First I painted the mage. I didn't want to stick to the blue and white of GW elves so I went for a cream and red that I think fits in with the bases better then the normal scheme would of done. The model itself has taken me nearly 10 hours to complete but I'm completely proud of the overall outcome in the end I think it works really well.

Right before I bore you all to death with the details here are some pics of the finished guy, on his base and everything (another achievement as its been months since i finished a single damn figure ><)

Front:









Rear:









Staff:









C&C is welcome as always guys and this time I'm gonna finish this project k:

Melsaphim


----------



## Firefighter X (Apr 21, 2010)

I'm quite fond of what you've done here. I like the alternate colour scheme. My only recomendation would be to maybe paint a few runes or freehand designs about the mini, as there are large flat areas that could use some "breaking up". Other than that, I really like it. I've considered finally getting into fantasy and the High Elves keep me coming back to them. I"ll be watching you with anticipation.

GREAT start.

Cheers, 

FFX


----------



## Bane_of_Kings (Oct 28, 2009)

Pretty nice start, looking forward to more .


----------



## melsaphim (Jan 1, 2010)

Firefighter X said:


> I'm quite fond of what you've done here. I like the alternate colour scheme. My only recomendation would be to maybe paint a few runes or freehand designs about the mini, as there are large flat areas that could use some "breaking up". Other than that, I really like it. I've considered finally getting into fantasy and the High Elves keep me coming back to them. I"ll be watching you with anticipation.

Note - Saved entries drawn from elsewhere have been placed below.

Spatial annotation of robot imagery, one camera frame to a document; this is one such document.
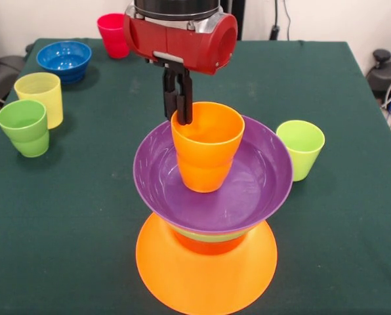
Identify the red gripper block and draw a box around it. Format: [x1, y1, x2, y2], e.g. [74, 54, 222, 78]
[123, 12, 239, 126]

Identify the orange cup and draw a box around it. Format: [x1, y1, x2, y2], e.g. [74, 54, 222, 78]
[171, 101, 245, 194]

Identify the purple bowl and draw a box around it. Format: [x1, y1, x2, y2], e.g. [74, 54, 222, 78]
[132, 114, 295, 234]

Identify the light green bowl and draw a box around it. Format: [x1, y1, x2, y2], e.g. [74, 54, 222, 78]
[171, 225, 255, 244]

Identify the lime green cup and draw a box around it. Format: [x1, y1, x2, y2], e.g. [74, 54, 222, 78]
[276, 119, 325, 182]

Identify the small red-orange bowl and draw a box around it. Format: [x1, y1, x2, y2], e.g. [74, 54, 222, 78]
[173, 233, 249, 256]

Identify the large orange bowl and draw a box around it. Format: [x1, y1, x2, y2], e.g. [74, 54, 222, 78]
[135, 213, 278, 315]

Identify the red cup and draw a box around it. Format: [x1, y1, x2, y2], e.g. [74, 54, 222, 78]
[96, 12, 131, 60]

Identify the blue bowl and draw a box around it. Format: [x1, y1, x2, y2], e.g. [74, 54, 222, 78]
[36, 40, 93, 83]

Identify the yellow cup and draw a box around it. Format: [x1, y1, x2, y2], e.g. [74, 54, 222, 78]
[14, 72, 64, 130]

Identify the dark green table cloth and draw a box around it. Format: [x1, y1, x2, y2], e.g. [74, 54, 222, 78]
[0, 37, 391, 315]

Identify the black wall cable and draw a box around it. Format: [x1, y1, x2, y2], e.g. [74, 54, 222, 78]
[269, 0, 293, 41]

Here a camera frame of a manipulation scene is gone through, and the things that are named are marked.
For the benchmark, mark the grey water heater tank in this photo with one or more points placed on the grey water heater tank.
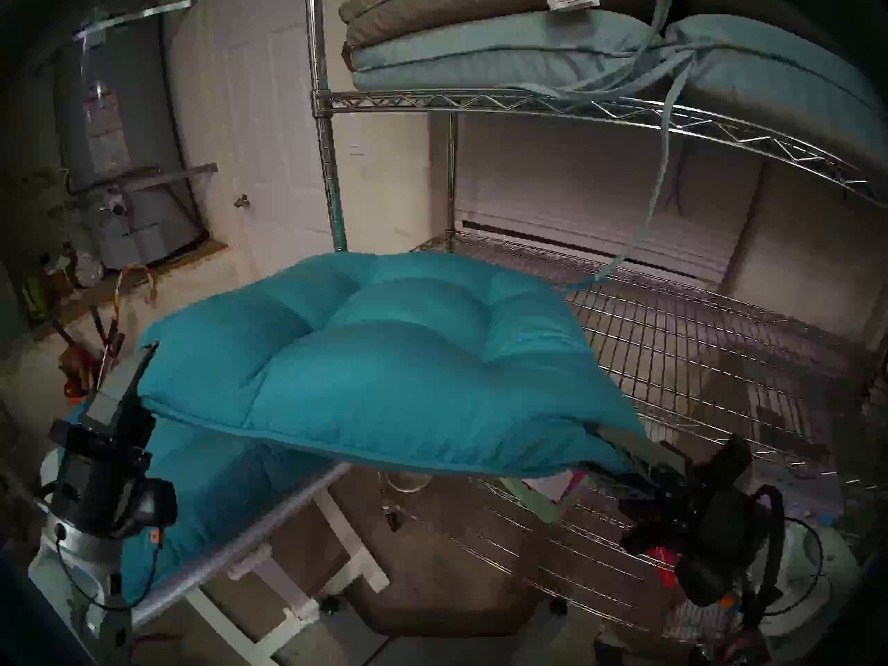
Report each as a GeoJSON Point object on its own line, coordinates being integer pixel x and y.
{"type": "Point", "coordinates": [132, 158]}

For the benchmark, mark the white folding table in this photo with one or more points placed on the white folding table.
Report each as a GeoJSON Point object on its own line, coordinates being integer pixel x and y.
{"type": "Point", "coordinates": [277, 526]}

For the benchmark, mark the teal tufted seat cushion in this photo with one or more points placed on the teal tufted seat cushion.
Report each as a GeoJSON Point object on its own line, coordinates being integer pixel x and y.
{"type": "Point", "coordinates": [222, 484]}
{"type": "Point", "coordinates": [388, 366]}

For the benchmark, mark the white wall light switch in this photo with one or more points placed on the white wall light switch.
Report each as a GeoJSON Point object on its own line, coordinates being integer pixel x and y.
{"type": "Point", "coordinates": [357, 146]}

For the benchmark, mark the pale blue tie cushion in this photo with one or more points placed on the pale blue tie cushion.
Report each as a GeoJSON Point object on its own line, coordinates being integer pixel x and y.
{"type": "Point", "coordinates": [485, 54]}

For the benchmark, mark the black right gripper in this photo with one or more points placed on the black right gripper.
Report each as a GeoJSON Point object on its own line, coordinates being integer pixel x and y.
{"type": "Point", "coordinates": [707, 526]}

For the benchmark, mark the white panel door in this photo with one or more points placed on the white panel door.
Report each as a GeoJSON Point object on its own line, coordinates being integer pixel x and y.
{"type": "Point", "coordinates": [270, 116]}

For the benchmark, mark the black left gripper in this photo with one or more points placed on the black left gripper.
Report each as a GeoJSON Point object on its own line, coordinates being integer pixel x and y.
{"type": "Point", "coordinates": [107, 477]}

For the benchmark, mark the red plastic package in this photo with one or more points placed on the red plastic package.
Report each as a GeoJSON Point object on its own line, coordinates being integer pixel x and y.
{"type": "Point", "coordinates": [662, 567]}

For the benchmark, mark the purple zigzag-edged paper sheet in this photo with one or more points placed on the purple zigzag-edged paper sheet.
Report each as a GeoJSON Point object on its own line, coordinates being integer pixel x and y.
{"type": "Point", "coordinates": [565, 484]}

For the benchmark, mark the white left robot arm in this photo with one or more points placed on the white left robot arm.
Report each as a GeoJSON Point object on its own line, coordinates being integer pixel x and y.
{"type": "Point", "coordinates": [83, 588]}

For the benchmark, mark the tan flat cushion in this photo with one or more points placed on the tan flat cushion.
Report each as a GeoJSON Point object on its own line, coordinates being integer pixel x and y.
{"type": "Point", "coordinates": [444, 2]}

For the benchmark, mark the crumpled aluminium foil ball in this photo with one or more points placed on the crumpled aluminium foil ball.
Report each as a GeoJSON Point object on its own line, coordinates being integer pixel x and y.
{"type": "Point", "coordinates": [88, 269]}

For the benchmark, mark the clear glass bowl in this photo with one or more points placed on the clear glass bowl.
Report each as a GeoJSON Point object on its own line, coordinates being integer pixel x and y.
{"type": "Point", "coordinates": [406, 483]}

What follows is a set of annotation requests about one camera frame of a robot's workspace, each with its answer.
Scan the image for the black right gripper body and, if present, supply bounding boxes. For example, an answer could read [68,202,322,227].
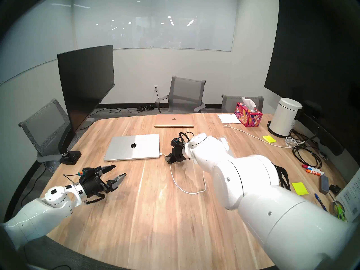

Thankyou I've thought of doing runes on the larger 'flat' areas but don't feel confident enough in my own freehand skills to put such things on a model I'm supremely proud of. As for the alternate colour scheme I do think it sets of the model rather well and really does fit in with the temple bases I have.

On a side note I've begun work on prince Althran in my own colour scheme and the reaver horsey people, I've also just advance ordered my magic dice sets so I'm super excited about getting my storm of magic games in and am already considering what to add to these lovely elves ready for stormy battles ahead (white lions anyone :biggrin: )

Cheers

Melsaphim

Also update with pics will be up friday probably cos it's my birthday tues and i'm off shopping on weds so no time to paint ^^


----------



## Saulot (May 25, 2011)

Crisp work! Interesting colour scheme.. Nice gold highlighting on the helmet! Looking forward for more!



melsaphim said:


> Also update with pics will be up friday probably cos it's my birthday tues and i'm off shopping on weds so no time to paint ^^


Oh, advanced happy birthday! *whapish* Now, back to painting! *whapish* 

:laugh:


----------



## Masked Jackal (Dec 16, 2009)

Nice work so far. I agree about some runes or such being needed. With what you've done on the staff, some runes should be easy enough. Check out the High Elf army book, I believe they have some sample ones.


----------



## melsaphim (Jan 1, 2010)

morning to all who read this ^^ I know I said Friday would be the day for picture based updates and I do have some pics of my PIP prince althran model to post up tomorrow but for now I thought I'd show you all what I'm going to be working on over the next few weeks.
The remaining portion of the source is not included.